Task brief: What lines of the data hold the string "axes"? Copy them all.

+++

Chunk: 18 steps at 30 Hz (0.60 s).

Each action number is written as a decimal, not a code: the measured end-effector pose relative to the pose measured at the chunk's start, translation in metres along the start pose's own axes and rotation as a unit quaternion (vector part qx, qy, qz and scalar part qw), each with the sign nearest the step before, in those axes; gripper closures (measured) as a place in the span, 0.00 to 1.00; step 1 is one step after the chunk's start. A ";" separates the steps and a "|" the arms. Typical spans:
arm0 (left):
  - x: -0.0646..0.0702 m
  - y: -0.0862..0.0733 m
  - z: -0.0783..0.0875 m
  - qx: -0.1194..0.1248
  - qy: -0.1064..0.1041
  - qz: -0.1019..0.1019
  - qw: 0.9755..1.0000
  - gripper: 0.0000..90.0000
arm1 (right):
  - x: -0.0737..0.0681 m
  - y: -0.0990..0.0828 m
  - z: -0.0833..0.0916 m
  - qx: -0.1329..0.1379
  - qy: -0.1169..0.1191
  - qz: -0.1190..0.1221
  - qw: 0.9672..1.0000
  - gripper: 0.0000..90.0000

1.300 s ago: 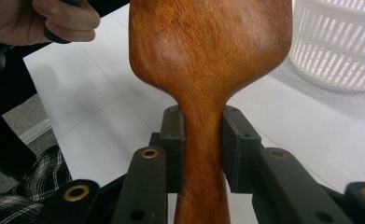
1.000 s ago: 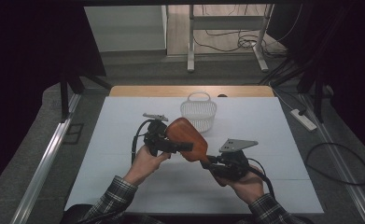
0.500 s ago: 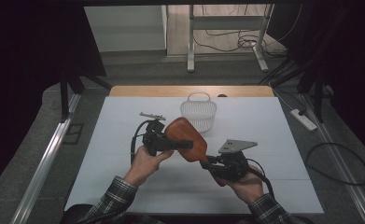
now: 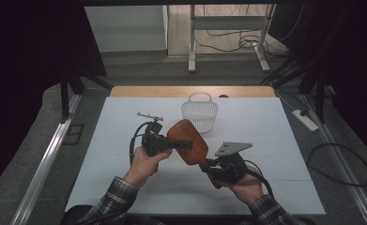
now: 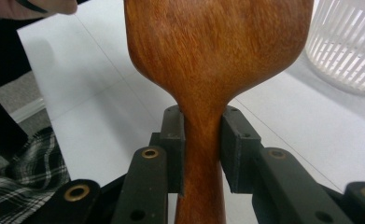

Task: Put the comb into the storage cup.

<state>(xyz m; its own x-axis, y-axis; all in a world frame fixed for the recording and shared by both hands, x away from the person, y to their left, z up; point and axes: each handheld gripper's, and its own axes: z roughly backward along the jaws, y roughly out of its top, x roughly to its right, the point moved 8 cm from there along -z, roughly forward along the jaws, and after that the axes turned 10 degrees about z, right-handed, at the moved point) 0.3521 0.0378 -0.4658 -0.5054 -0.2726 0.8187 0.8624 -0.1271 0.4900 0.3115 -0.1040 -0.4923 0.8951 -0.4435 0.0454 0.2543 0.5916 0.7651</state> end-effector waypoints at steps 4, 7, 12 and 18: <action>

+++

Result:
Each action number is written as a decimal, not a code: the measured end-effector pose relative to the pose measured at the chunk's start, translation in metres along the start pose's own axes and rotation as a unit quaternion (vector part qx, qy, qz and scalar part qw), each with the sign nearest the step before, in those axes; gripper closures (measured) as a place in the span, 0.00 to 1.00; step 1 is one step after the chunk's start. A ";" separates the steps and a "|" the arms. Typical spans:
<state>(xyz m; its own x-axis, y-axis; all in a world frame fixed for the recording and shared by both hands, x away from the person, y to their left, z up; point and axes: each handheld gripper's, and its own axes: z roughly backward along the jaws, y roughly out of its top, x roughly to its right, the point moved 8 cm from there along -z, roughly forward along the jaws, and after that the axes turned 10 degrees about z, right-handed, at the moved point) 0.3521 0.0378 -0.4658 -0.5054 -0.2726 0.8187 0.8624 -0.1271 0.4900 0.3115 -0.1040 -0.4923 0.8951 -0.4435 0.0454 0.2543 0.5916 0.7651</state> end-effector waypoints at steps 4, 7, 12 and 18: <action>

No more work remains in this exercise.